子どもに託さず、今からでもいいから自分でやってください、というのが高橋先生のアドバイスなのです。
親が後悔すべきは自分の人生
「子どもに後悔させたくない」
という親の気持ちも、実は親自身の後悔だと高橋先生は言います。
親自身が後悔したくないから子どもにやらせている。
あとになって「もっと勉強させればよかった」とか、「早いうちから英語を勉強させておけばよかった」という後悔を、誰よりも親自身がしたくない。
高橋先生自身、自分の子育ては後悔ばかりと言います。
朝、家を出る時に、娘に「また来てね」と言われて切なくなったり、息子に「決めつけないでよ」と泣かれたり。
親は子育ての中で、大小さまざまな後悔をするのです。しかしそれを申し訳ないと子どもにじかにいうのは良くないのです。

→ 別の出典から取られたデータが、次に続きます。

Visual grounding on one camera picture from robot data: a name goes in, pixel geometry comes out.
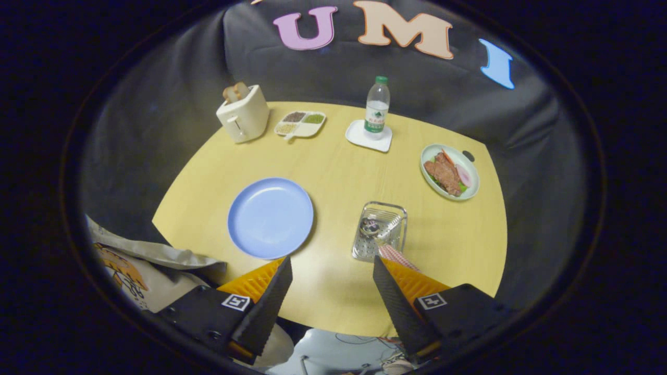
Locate brown meat slices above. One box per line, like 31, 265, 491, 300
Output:
424, 152, 463, 196

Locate clear water bottle green cap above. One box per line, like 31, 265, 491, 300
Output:
364, 76, 390, 141

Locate metal spoon with checked handle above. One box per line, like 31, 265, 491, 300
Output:
359, 217, 404, 262

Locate metal perforated tray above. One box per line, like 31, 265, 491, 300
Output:
352, 201, 408, 263

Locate white toaster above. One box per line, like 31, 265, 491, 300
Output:
216, 85, 270, 144

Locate white square coaster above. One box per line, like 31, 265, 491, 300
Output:
345, 119, 393, 153

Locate person's printed white shirt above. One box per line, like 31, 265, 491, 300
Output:
86, 215, 227, 313

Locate white divided dish with grains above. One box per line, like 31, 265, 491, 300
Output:
274, 110, 327, 142

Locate green plate of food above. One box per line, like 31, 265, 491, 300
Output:
420, 144, 480, 202

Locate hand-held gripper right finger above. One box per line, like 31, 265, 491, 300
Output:
372, 255, 516, 365

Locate metal fork with checked handle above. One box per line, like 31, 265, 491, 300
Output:
376, 214, 420, 272

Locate blue round plate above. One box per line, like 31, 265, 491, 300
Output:
227, 177, 314, 260

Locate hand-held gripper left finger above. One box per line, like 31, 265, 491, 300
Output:
141, 255, 293, 365

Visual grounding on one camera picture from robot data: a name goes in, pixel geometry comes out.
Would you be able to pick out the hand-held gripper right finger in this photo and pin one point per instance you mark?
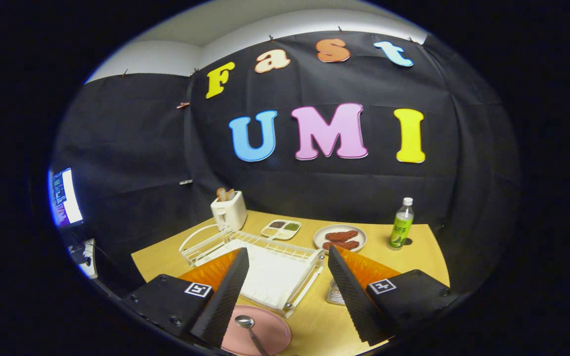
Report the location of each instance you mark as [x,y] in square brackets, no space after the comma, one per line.
[349,296]

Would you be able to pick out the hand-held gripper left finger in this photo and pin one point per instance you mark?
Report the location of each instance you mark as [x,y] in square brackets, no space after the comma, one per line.
[225,296]

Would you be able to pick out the white dish rack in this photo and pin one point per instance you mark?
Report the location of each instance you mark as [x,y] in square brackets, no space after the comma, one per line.
[275,272]

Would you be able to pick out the pink plate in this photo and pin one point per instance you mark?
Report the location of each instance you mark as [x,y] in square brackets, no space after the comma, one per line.
[275,331]

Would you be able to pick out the white sausage plate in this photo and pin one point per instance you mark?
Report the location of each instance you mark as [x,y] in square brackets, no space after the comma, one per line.
[319,237]

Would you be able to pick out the brown sausage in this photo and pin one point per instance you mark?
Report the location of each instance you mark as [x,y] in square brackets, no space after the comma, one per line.
[342,235]
[342,245]

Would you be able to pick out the white seasoning tray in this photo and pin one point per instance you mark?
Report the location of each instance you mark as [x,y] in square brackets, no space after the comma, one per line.
[270,231]

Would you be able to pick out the white toaster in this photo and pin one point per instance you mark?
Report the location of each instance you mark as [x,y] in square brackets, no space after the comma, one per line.
[230,212]

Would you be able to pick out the green label drink bottle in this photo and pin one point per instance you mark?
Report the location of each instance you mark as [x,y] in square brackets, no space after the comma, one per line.
[402,227]

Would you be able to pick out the toast slice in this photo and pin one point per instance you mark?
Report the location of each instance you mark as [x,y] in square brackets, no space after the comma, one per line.
[229,194]
[220,194]

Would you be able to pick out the black backdrop cloth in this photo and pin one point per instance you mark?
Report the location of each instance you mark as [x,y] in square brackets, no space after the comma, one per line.
[364,188]

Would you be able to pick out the white power strip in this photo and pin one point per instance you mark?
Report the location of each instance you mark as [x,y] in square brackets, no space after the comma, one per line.
[89,269]

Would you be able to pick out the computer monitor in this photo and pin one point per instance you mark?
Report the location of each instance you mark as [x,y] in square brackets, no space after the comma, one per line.
[67,198]

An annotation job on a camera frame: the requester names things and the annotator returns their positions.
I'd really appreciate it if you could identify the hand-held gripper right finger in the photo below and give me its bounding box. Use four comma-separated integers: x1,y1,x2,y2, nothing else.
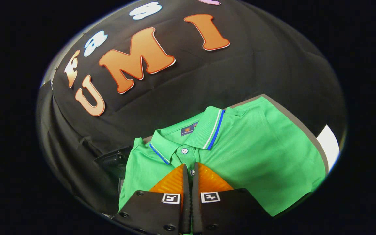
191,162,270,235

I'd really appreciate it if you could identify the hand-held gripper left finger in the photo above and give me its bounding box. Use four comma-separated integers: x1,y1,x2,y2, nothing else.
115,163,191,235

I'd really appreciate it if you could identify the green polo shirt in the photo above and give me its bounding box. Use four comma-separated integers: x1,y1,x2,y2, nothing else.
119,96,326,217

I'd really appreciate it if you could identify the black backdrop cloth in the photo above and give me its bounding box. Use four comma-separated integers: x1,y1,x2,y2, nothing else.
36,0,347,216

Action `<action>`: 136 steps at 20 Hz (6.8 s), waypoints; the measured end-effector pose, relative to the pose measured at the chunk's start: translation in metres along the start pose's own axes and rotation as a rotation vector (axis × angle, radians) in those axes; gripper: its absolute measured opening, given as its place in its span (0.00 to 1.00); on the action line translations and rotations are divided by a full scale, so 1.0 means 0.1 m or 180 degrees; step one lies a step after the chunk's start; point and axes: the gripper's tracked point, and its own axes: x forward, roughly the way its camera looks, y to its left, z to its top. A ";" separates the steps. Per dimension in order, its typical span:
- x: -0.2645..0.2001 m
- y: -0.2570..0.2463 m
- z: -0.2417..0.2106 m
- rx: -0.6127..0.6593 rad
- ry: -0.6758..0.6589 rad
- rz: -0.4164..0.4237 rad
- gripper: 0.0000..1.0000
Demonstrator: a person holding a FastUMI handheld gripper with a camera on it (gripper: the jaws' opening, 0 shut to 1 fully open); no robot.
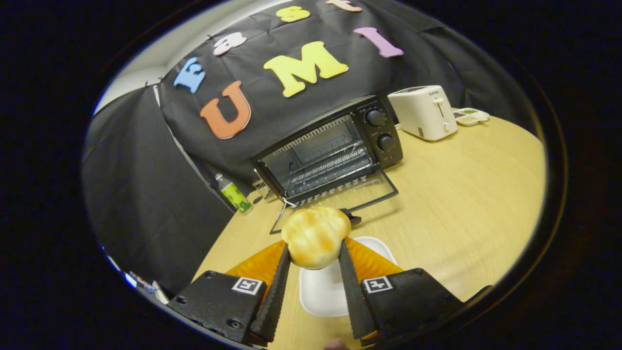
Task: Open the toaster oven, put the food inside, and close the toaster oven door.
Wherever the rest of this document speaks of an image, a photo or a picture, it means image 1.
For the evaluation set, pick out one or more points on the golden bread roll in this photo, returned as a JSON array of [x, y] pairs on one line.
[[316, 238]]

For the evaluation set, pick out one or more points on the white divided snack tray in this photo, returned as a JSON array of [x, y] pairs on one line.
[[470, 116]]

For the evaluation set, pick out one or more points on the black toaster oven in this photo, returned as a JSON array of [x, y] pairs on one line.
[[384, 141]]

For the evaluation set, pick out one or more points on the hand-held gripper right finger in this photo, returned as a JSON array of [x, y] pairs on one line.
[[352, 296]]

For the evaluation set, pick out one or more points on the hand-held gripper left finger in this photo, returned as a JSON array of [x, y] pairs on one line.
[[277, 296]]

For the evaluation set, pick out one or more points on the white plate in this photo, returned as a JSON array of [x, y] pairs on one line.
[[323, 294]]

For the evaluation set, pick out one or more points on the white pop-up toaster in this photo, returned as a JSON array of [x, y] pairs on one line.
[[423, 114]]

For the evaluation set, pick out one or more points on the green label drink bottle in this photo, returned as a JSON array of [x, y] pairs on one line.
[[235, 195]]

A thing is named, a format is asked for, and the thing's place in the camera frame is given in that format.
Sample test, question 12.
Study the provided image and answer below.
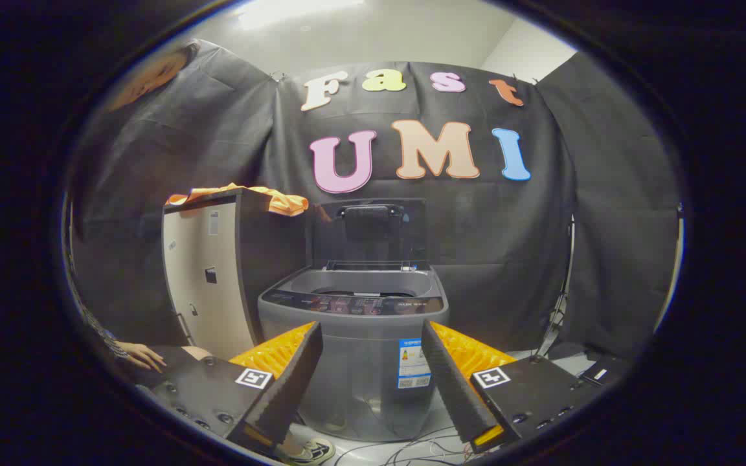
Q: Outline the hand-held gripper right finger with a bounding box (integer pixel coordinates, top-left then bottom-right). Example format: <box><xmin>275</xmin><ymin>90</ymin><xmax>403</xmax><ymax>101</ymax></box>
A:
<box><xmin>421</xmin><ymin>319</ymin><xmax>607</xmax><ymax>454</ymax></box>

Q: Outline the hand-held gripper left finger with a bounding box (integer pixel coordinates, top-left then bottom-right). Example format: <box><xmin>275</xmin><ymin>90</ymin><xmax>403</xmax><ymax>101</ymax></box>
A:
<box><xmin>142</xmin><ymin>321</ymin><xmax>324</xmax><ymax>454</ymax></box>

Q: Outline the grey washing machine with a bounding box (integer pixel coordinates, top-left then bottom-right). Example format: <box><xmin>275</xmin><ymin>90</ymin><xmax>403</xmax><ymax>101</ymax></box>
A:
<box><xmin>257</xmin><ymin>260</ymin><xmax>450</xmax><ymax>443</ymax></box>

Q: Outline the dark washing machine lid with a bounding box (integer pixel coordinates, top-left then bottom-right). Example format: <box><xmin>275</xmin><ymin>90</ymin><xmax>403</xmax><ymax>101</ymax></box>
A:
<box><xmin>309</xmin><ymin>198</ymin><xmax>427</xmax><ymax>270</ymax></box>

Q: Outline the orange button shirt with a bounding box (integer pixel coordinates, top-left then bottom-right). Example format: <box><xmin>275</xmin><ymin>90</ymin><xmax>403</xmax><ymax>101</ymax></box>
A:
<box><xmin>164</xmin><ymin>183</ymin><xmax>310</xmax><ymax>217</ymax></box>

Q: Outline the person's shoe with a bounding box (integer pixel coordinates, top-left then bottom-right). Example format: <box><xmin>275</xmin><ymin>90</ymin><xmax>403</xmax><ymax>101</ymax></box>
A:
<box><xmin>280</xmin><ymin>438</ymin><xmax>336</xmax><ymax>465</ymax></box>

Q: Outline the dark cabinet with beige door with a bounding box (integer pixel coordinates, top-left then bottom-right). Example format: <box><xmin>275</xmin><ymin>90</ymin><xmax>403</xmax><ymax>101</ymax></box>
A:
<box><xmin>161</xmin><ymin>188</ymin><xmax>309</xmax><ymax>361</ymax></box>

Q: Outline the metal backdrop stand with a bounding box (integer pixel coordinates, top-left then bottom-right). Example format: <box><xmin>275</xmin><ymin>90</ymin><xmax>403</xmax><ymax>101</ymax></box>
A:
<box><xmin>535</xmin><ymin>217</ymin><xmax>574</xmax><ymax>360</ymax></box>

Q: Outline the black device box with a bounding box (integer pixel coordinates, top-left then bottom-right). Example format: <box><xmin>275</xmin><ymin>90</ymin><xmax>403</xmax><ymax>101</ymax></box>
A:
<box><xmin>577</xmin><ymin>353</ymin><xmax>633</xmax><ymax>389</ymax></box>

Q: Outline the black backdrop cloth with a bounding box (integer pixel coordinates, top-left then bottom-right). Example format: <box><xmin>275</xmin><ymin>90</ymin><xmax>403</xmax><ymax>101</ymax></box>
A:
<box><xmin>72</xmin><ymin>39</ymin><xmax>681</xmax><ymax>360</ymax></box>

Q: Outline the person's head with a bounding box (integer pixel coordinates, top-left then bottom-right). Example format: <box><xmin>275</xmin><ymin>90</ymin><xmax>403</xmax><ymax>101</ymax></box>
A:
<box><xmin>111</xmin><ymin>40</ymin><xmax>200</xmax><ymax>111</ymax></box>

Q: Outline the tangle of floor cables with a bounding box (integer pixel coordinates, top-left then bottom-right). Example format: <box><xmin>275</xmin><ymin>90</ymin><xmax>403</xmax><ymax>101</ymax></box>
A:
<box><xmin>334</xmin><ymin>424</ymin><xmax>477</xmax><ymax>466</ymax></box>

もっと英会話を勉強させておけば良かった、と子どもに対して後悔し、それを子どもにいうのは筋違いです。
子どもに英語力をつけさせたいと思ったら、おかあさん、おとうさん自身、まず自分たちが勉強すればいいのです。
子どもに自分の夢をすべて背負わせ、一生分のレールをすべて敷いてやるというのは無理なのです。
何より、子どもには子ども自身の「できること」がすでに備わっているから、と高橋先生は強調しています。
そして、それは親自身にも備わっている。
まずは親からやってみる、といって、高橋先生は親をサポートしているのです。
まとめ
(出典 : https://hanakomama.jp/topics/63545/)
誰しも子ども時代があったわけですから、「親の期待」を背負わせられることのつらさを分かりそうなものですが、子どもが生まれるとどうやらそれを忘れてしまうようです。
自分は英語ができなくて苦労した。だから子どもには早期教育をして、苦労や後悔をさせたくない。
一見、正しく見えますが、それは親が描いたシナリオに過ぎないということをあらためて思いました。
子どもにさせるのではなく、親自身がすればいい。
まさにそのとおりだと思います。
親が後悔だらけの人生では、子どもが幸せになるのは難しい。
子どもが生まれたら子供中心の人生になるのではなく、親も自分自身の人生を精一杯生きる。
「夢を託さない」とはそういうことだと思いました。
小児科医の医師のアドバイスは、実は親への一押しだったのですね。